After World War II, Huie traveled to China again to establish a business in Canton, only to return to Duluth in 1948 with his two sons after the Communist victory threatened private businesses.

The Joe Huie Cafe was established in Duluth in 1951. Three years later, his wife and two youngest children arrived in the United States. Their youngest child was born in Duluth.

The restaurant, best known for its butterfly shrimp dish, has become a Duluth landmark for 22 years. Duluth musician Brian Dack wrote a song, “Everybody ate at Joe’s,” referencing the 24/7 cafe with a sign hanging on the door that read, “Lost key, we never close”. The sign later became part of Grandma’s Saloon memorabilia collection.

Huie retired in 1973 at around 81, according to the MNHS. He placed an ad in the Duluth News Tribune that read, “Lost key found – will now close.”

According to Zenith City Press, Joe Huie’s son, Wing Ying Huie, opened the Chinese lantern in 1964 in the Palladio Building on Superior Street.

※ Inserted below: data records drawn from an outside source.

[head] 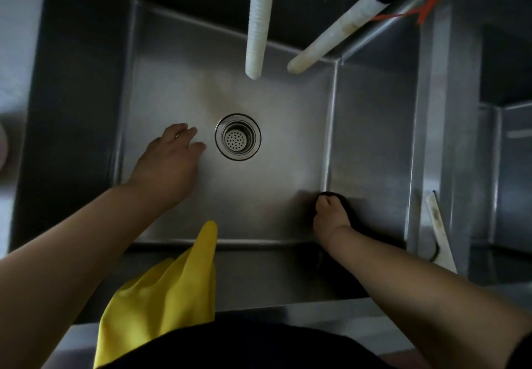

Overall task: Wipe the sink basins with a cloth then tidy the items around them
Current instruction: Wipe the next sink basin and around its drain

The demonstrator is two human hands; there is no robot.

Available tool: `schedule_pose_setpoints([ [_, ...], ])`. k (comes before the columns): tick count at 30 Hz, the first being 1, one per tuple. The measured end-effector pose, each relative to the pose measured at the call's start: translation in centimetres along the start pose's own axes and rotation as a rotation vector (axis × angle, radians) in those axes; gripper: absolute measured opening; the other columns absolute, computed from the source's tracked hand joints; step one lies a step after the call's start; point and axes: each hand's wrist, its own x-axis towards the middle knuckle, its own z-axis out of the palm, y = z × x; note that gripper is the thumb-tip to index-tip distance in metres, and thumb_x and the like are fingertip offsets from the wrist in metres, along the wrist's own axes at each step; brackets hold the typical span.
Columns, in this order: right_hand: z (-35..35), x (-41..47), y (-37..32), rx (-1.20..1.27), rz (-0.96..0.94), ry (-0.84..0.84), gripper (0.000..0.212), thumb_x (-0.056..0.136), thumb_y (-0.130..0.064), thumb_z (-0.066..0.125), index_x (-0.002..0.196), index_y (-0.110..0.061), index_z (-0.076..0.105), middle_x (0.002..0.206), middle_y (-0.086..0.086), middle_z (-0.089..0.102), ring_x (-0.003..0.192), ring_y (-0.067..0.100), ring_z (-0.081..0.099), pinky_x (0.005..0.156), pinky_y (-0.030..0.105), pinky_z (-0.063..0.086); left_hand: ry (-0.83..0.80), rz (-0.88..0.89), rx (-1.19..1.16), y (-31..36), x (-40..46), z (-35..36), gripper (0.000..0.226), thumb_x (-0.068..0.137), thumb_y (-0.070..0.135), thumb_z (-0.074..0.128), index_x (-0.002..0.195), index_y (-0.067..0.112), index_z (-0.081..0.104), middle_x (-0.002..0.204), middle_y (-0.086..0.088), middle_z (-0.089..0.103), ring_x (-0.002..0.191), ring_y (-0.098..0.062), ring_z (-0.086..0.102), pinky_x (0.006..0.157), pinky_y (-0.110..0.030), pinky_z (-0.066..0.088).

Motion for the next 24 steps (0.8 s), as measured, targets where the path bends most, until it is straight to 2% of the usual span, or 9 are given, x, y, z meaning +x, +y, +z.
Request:
schedule_pose_setpoints([
  [4, -0.1, -0.3, 1.6, 0.0, -0.028, -0.017, 0.045, 0.1, -0.026, 0.033, 0.141, -0.009, 0.04, 0.152, 0.021, 0.021, 0.138, 0.042, 0.013, 0.111, 0.053, 0.015, 0.009, -0.021, 0.003, 1.0, 1.3, -0.4, 0.046, 0.06, -0.01, 0.076, 0.105, -0.009, 0.066, 0.121, -0.034, 0.056, 0.119, -0.052, 0.047, 0.081, -0.062, 0.046],
  [8, -0.3, 0.9, 5.2, 0.048, 0.003, 0.015, 0.044, 0.1, -0.021, 0.035, 0.141, -0.008, 0.039, 0.155, 0.02, 0.012, 0.14, 0.038, 0.011, 0.114, 0.049, 0.014, 0.004, -0.061, 0.019, 2.0, 2.9, -0.9, 0.045, 0.08, 0.0, 0.061, 0.124, -0.002, 0.057, 0.141, -0.026, 0.042, 0.136, -0.041, 0.028, 0.1, -0.055, 0.036],
  [12, -1.8, 3.1, 9.9, 0.095, 0.1, 0.103, 0.044, 0.099, -0.02, 0.033, 0.14, -0.008, 0.041, 0.155, 0.017, 0.014, 0.141, 0.035, 0.014, 0.115, 0.045, 0.015, 0.0, -0.07, 0.026, 1.8, 3.5, -0.7, 0.042, 0.069, -0.004, 0.07, 0.111, -0.007, 0.065, 0.128, -0.031, 0.052, 0.126, -0.049, 0.041, 0.087, -0.06, 0.044],
  [16, -4.2, 6.0, 15.9, 0.074, 0.208, 0.181, 0.043, 0.098, -0.017, 0.031, 0.138, -0.007, 0.043, 0.153, 0.015, 0.021, 0.137, 0.034, 0.022, 0.112, 0.039, 0.021, -0.005, -0.127, 0.021, 1.5, 3.7, -0.3, 0.043, 0.067, -0.004, 0.072, 0.109, -0.006, 0.065, 0.127, -0.03, 0.054, 0.124, -0.048, 0.042, 0.083, -0.059, 0.045],
  [19, -6.0, 8.0, 20.7, 0.06, 0.32, 0.2, 0.047, 0.099, -0.018, 0.029, 0.143, -0.004, 0.035, 0.155, 0.014, 0.018, 0.14, 0.035, 0.017, 0.114, 0.038, 0.017, 0.008, -0.136, 0.035, 1.1, 3.3, 0.0, 0.038, 0.067, -0.004, 0.07, 0.105, -0.007, 0.066, 0.123, -0.032, 0.056, 0.12, -0.051, 0.046, 0.078, -0.061, 0.047],
  [22, -7.6, 8.7, 24.4, 0.103, 0.44, 0.196, 0.053, 0.099, -0.019, 0.027, 0.148, -0.001, 0.019, 0.157, 0.014, 0.007, 0.144, 0.035, 0.001, 0.117, 0.042, 0.006, 0.024, -0.164, 0.041, 1.0, 2.8, 0.0, 0.034, 0.076, 0.001, 0.063, 0.11, -0.005, 0.065, 0.128, -0.03, 0.054, 0.125, -0.048, 0.042, 0.084, -0.06, 0.045],
  [24, -7.6, 8.4, 24.6, 0.104, 0.453, 0.187, 0.053, 0.099, -0.02, 0.027, 0.148, 0.0, 0.018, 0.157, 0.014, 0.007, 0.144, 0.036, 0.0, 0.118, 0.043, 0.004, -0.002, -0.187, 0.042, 1.2, 2.6, -0.1, 0.04, 0.078, 0.005, 0.065, 0.117, -0.003, 0.062, 0.135, -0.027, 0.048, 0.132, -0.044, 0.034, 0.091, -0.058, 0.041],
])
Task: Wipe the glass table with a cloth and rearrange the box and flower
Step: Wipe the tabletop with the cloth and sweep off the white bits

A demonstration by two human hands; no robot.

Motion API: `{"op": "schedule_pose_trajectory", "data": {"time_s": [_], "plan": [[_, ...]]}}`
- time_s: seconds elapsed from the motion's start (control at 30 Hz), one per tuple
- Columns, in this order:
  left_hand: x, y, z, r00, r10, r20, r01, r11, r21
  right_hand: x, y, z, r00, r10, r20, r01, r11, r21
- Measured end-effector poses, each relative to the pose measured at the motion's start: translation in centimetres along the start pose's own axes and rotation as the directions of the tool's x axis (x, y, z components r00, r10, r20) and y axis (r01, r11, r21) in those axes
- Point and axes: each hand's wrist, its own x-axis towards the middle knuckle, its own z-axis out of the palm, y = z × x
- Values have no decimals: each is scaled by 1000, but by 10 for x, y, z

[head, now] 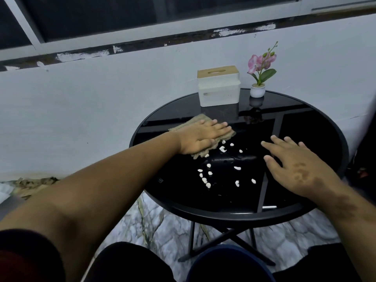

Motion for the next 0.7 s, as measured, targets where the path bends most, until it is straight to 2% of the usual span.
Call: {"op": "schedule_pose_trajectory", "data": {"time_s": [0.13, 0.2, 0.37, 0.43, 0.53, 0.6, 0.7], "plan": [[-3, 20, 8, 974, 224, -24, -223, 974, 31, 0, 0, 0, 1000, 2, -12, -2, 1000, 17], [-6, 27, 11, 956, 292, -25, -291, 956, 33, 0, 0, 0, 1000, 6, -15, -5, 999, 34], [-3, 17, 14, 954, 297, -40, -297, 955, -3, -1, 1, -4, 994, 21, -106, 2, 977, 211], [2, 4, 13, 974, 222, -54, -224, 974, -31, -1, 3, -8, 988, 52, -146, -14, 967, 254], [12, -28, 9, 997, -9, -71, 6, 999, -49, 0, 9, -10, 993, 81, -86, -73, 993, 89], [23, -45, 7, 984, -167, -59, 163, 984, -76, 0, 11, -10, 993, 100, -57, -98, 995, 26], [47, -49, 5, 943, -331, -23, 326, 938, -117, -1, 10, -10, 993, 103, -63, -100, 994, 51]]}}
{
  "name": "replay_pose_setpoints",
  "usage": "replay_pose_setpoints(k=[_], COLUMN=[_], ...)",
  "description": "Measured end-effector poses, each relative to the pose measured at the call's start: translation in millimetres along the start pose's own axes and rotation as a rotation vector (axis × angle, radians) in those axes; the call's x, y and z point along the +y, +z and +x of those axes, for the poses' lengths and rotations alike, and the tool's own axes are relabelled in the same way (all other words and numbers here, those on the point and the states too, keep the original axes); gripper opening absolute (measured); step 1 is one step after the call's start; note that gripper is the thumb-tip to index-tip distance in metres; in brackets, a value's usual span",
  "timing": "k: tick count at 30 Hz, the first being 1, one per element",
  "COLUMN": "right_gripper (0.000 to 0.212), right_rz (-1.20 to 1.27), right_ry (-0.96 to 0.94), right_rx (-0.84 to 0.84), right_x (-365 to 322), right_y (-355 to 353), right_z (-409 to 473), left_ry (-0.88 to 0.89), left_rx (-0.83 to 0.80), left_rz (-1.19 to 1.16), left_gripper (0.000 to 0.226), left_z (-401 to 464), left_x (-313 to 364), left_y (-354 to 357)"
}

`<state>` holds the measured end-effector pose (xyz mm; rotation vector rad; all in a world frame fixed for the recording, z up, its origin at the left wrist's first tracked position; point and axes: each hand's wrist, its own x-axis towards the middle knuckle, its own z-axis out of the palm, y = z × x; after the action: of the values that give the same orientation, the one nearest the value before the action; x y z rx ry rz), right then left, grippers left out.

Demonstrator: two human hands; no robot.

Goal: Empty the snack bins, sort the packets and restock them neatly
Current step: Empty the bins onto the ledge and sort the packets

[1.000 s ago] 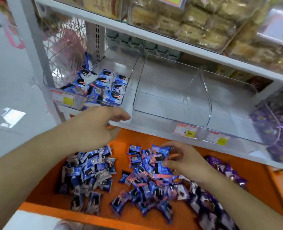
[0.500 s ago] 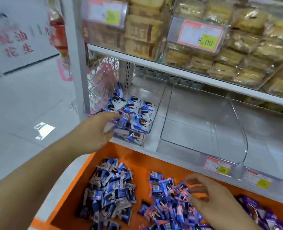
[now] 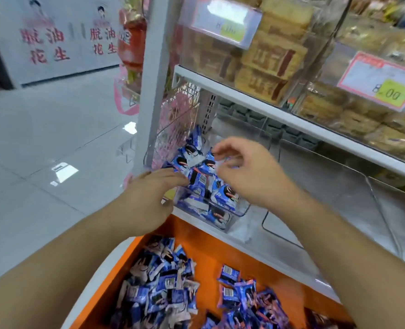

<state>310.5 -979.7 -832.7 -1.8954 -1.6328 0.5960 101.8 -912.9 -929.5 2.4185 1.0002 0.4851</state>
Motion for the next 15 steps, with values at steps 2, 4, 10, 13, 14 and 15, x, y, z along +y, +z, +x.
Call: replay_pose_setpoints(k=[2,4,10,13,14,15], right_gripper=[0.042,0.062,0.094,0.089,0.085,0.079], right_rz=[-0.095,-0.206,-0.336,-0.503,-0.524,-0.507], right_ry=[0.015,0.015,0.162,0.140,0.113,0.088], right_rx=[-0.060,-0.100,-0.221,-0.210,-0.168,-0.129], right_x=[1.6,9.0,53.6,69.3,71.0,72.3], right_y=[14.0,29.7,73.5,94.5,97.3,97.1], right_z=[51.4,95.3,166.1,163.0,160.6,159.0], left_ry=[-0.001,-0.011,-0.053,-0.052,-0.054,-0.057], left_rx=[-0.003,0.002,0.012,0.006,-0.002,-0.011], left_rz=[0.006,0.011,0.012,0.007,0.012,0.017], left_gripper=[0.062,0.063,0.064,0.064,0.064,0.065], left_z=[0.2,0.5,2.0,2.2,2.1,2.2], left_x=[0.6,2.1,8.0,7.4,7.0,6.6], left_y=[-0.3,-1.0,-3.6,-3.6,-3.8,-3.8])
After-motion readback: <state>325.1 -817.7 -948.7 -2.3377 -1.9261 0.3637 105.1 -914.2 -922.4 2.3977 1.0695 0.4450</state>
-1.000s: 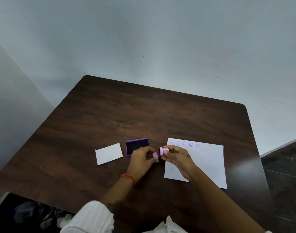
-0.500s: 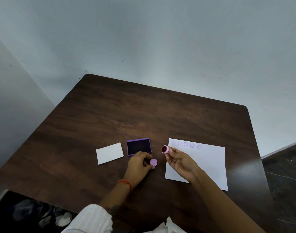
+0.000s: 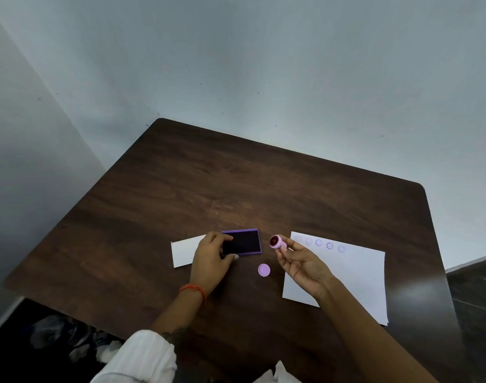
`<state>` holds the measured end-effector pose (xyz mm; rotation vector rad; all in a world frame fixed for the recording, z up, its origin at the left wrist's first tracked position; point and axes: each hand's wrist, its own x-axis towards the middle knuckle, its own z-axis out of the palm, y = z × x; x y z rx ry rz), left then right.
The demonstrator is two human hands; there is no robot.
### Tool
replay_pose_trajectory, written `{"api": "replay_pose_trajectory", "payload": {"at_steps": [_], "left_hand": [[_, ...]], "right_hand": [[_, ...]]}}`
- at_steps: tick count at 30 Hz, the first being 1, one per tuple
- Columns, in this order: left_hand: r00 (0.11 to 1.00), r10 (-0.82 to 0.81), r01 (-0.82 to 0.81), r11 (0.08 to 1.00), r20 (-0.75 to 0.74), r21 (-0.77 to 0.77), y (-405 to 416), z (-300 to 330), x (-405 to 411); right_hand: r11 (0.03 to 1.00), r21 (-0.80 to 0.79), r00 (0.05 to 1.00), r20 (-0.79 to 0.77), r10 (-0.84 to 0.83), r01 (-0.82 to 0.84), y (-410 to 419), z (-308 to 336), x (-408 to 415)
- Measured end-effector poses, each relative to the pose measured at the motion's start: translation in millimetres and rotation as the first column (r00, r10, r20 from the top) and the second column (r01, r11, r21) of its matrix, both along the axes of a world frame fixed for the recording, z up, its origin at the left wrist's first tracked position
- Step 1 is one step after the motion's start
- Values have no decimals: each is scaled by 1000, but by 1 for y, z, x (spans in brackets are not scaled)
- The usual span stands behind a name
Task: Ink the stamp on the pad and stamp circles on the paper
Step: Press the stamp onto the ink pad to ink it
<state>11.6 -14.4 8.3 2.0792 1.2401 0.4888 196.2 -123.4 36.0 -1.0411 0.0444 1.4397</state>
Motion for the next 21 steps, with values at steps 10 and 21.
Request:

The restaurant later moved to the old Duluth Athletic Club at 402 W. First St. (originally the Duluth Commercial Club) and also opened the Brass Phoenix Night Club in 1976.

Famous people such as Vice President Walter Mondale, Pearl Bailey and Elvis Presley have dined at the Chinese Lantern. The company closed in 1994 after being destroyed by fire. Soon after, Joe Huie’s nephew, Ping Huiem, and his wife, Lee Huiem, opened Huie Chopsticks Inn, carrying on the legacy.